CEO 10x Research: Fed rate cut no longer guarantees Bitcoin growth
Fed reaction
- Despite the rate cut, the market remained volatile — BTC rose briefly, then pulled back.
- Jerome Powell sent mixed signals: neutral, hawkish, and dovish at once, increasing uncertainty.
- There is no consensus inside the Fed; the base scenario now is a pause, not an active cycle of further reductions.
- A rate cut alone is no longer an automatic trigger for crypto growth.
Why growth stopped
- This cycle, the market is almost entirely dependent on institutional money rather than retail.
- Institutions act cautiously and reduce activity toward the end of the year.
- Without an influx of new capital, the market cannot maintain a sustainable upside.
Capital flows and ETFs
- Inflows into Bitcoin ETFs in 2025 are noticeably lower than a year earlier.
- The slowdown in institutional purchases began in the fall.
- In December, on-chain net outflows were recorded for the first time since August 2023, signaling selling rather than accumulation.

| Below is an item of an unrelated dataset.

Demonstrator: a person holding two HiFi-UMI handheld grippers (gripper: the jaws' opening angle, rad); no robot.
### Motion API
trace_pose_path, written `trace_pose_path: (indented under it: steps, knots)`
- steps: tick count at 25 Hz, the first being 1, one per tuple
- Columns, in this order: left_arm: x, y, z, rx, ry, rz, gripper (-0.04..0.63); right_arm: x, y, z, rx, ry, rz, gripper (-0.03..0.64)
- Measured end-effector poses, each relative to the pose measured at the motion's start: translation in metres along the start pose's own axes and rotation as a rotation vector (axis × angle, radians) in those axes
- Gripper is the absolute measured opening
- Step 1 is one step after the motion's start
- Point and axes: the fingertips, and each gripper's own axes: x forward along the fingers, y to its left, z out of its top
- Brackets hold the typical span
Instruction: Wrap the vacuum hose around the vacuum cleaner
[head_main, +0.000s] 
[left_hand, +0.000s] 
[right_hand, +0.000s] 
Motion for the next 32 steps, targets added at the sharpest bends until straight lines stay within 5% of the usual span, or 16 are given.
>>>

- The key factor for the reversal remains real cash flows, not abstract “liquidity.”
Technical picture of BTC
- Bitcoin has exited the bullish channel formed since 2023.

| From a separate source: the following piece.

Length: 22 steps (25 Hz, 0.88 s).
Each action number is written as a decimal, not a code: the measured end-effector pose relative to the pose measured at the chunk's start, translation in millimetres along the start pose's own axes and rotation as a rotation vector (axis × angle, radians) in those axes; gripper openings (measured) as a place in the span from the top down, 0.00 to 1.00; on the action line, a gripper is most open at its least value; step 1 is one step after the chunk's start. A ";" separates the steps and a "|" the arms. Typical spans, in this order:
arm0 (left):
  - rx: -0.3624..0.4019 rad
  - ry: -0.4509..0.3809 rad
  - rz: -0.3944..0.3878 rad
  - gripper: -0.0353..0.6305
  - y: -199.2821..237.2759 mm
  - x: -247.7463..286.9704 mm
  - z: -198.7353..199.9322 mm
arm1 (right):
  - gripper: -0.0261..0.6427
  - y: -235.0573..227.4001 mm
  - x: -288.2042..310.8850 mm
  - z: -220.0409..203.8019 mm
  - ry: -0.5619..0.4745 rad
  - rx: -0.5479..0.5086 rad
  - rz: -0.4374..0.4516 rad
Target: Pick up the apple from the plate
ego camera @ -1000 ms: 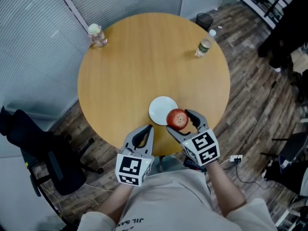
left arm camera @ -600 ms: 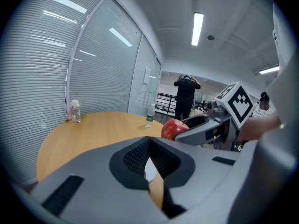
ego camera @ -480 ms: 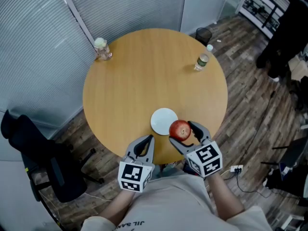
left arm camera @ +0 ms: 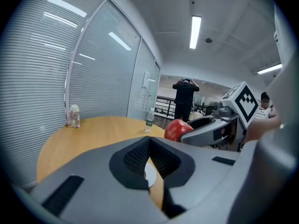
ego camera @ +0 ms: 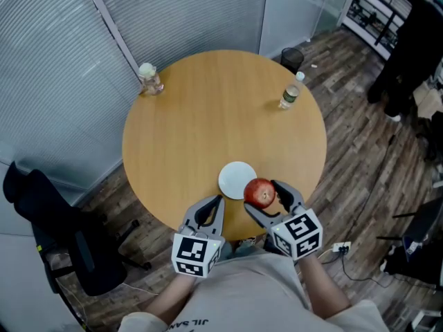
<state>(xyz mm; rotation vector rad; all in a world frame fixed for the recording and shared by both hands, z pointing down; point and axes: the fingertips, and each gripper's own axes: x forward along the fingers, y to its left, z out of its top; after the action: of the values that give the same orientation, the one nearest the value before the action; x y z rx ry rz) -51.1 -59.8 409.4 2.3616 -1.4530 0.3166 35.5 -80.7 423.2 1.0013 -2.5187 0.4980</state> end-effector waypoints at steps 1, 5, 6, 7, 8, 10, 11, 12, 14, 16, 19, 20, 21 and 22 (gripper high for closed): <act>0.000 -0.002 0.001 0.94 0.3 -0.4 0.4 | 0.40 0.5 0.0 0.8 -0.002 -0.001 0.001; 0.000 -0.005 0.005 0.94 1.9 -1.7 -0.1 | 0.40 0.4 0.0 0.5 -0.008 0.003 -0.001; -0.001 -0.006 0.006 0.94 2.2 -2.5 -0.7 | 0.40 0.8 -0.3 -0.1 -0.008 0.004 -0.002; -0.002 -0.007 0.007 0.94 2.6 -3.5 -1.1 | 0.40 1.6 -0.4 -0.7 -0.008 0.004 -0.002; -0.002 -0.008 0.007 0.94 2.9 -4.4 -1.3 | 0.40 2.5 -0.5 -0.9 -0.008 0.004 -0.002; -0.003 -0.010 0.008 0.94 2.8 -5.6 -0.9 | 0.40 3.7 -1.0 -0.1 -0.009 0.004 0.000; -0.002 -0.009 0.009 0.94 2.6 -5.8 -0.9 | 0.40 3.8 -1.4 0.3 -0.010 0.004 0.000; -0.001 -0.009 0.009 0.94 2.3 -5.8 -0.9 | 0.40 3.9 -1.5 0.6 -0.011 0.004 0.000; -0.001 -0.010 0.009 0.94 1.5 -5.5 -0.2 | 0.40 3.8 -1.6 0.8 -0.012 0.004 0.001; -0.001 -0.009 0.008 0.94 0.7 -5.2 -0.2 | 0.40 3.8 -1.9 0.7 -0.012 0.002 0.002; 0.000 -0.008 0.011 0.94 0.0 -6.2 -0.9 | 0.40 4.5 -3.0 -0.2 -0.012 0.002 0.002; 0.001 -0.007 0.012 0.94 -0.4 -6.9 -1.5 | 0.40 4.9 -3.6 -1.0 -0.012 0.002 0.002; 0.001 -0.007 0.012 0.94 -1.3 -7.7 -2.3 | 0.40 5.1 -4.3 -1.8 -0.012 0.002 0.001; 0.000 -0.006 0.011 0.94 -2.3 -8.3 -3.0 | 0.40 5.2 -5.0 -2.7 -0.012 0.003 0.001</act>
<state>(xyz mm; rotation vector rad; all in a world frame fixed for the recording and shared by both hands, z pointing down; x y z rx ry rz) -52.9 -50.9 408.6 2.3573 -1.4696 0.3123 35.8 -73.1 422.2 1.0075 -2.5294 0.4971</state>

- The price cannot return inside the channel, signaling a loss of momentum.
- The current phase is a consolidation with increased risk of further sideways movement.
Cycles and seasonality
- Markus Thielen believes the four-year cycle still works, but its driver is the political cycle and elections, not halving.
- Historically, BTC peaked more often in Q4, followed by a cooling phase.

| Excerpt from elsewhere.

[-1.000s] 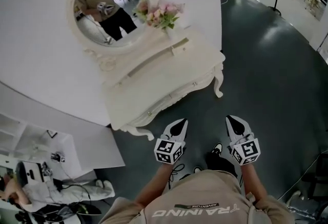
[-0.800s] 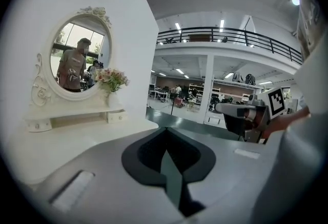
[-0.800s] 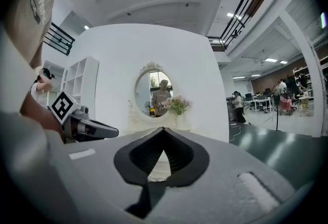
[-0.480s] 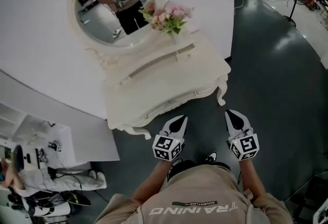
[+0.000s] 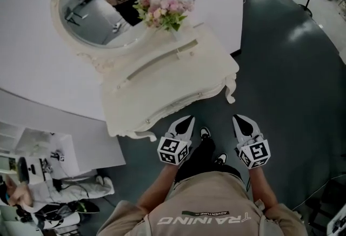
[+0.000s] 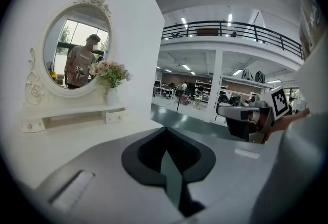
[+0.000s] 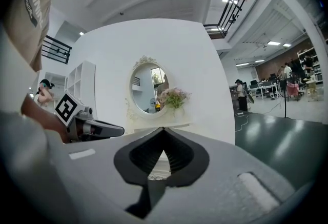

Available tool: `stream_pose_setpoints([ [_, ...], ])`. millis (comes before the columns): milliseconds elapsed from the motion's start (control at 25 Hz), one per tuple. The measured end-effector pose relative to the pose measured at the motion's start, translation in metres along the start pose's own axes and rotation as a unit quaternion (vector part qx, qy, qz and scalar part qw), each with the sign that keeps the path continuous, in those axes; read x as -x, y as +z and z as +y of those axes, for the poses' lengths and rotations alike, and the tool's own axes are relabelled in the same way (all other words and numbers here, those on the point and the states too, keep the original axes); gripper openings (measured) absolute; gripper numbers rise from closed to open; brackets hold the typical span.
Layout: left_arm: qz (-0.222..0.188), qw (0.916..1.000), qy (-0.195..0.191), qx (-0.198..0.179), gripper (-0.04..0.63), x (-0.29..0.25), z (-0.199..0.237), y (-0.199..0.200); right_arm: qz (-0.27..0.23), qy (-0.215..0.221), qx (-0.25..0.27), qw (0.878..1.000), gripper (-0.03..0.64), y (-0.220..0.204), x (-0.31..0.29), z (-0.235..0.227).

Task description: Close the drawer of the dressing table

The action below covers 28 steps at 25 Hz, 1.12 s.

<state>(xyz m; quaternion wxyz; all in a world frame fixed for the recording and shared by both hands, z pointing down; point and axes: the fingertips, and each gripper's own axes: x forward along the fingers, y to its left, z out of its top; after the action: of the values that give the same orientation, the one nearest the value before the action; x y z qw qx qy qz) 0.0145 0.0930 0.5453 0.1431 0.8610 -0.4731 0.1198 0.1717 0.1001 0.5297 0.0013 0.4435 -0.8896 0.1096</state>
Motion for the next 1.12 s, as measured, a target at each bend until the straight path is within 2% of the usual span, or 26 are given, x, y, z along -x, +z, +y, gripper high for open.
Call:
stream_pose_setpoints([
  [160, -0.003, 0.9998, -0.021, 0.001, 0.018, -0.028, 0.0, 0.007, 0.011, -0.011, 0.005, 1.0, 0.002, 0.0, -0.009, -0.02],
  [320, -0.002, 0.9997, -0.022, 0.009, 0.018, -0.048, 0.015, 0.011, 0.016, -0.026, 0.002, 1.0, 0.002, 0.005, -0.018, -0.036],
  [720, -0.021, 0.9987, -0.044, 0.015, 0.018, -0.102, 0.059, 0.058, 0.03, -0.029, 0.042, 0.998, 0.002, 0.041, -0.086, -0.063],
  [840, -0.029, 0.9982, -0.052, 0.006, 0.018, -0.112, 0.08, 0.076, 0.027, -0.031, 0.051, 0.998, 0.002, 0.055, -0.116, -0.065],
  [1120, -0.05, 0.9982, -0.033, 0.01, 0.018, -0.123, 0.152, 0.1, 0.029, -0.018, 0.068, 0.997, 0.002, 0.067, -0.19, -0.063],
])
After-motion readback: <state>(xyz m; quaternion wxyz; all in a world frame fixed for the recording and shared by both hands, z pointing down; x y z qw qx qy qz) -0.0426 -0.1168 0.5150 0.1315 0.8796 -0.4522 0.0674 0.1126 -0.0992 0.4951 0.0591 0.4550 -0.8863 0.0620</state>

- Current dynamics fit well with this scenario.
Altcoins and where is the altseason
- Annual unlocks of tens of billions of dollars in altcoins create constant pressure.
- Institutions focus on BTC and, to some extent, ETH, bypassing smaller tokens.
- Money from traditional finance flows into crypto stocks and IPOs, which are now replacing the classic altseason.
- Among altcoins, Markus Thielen highlights BNB as an ecosystem and income bet.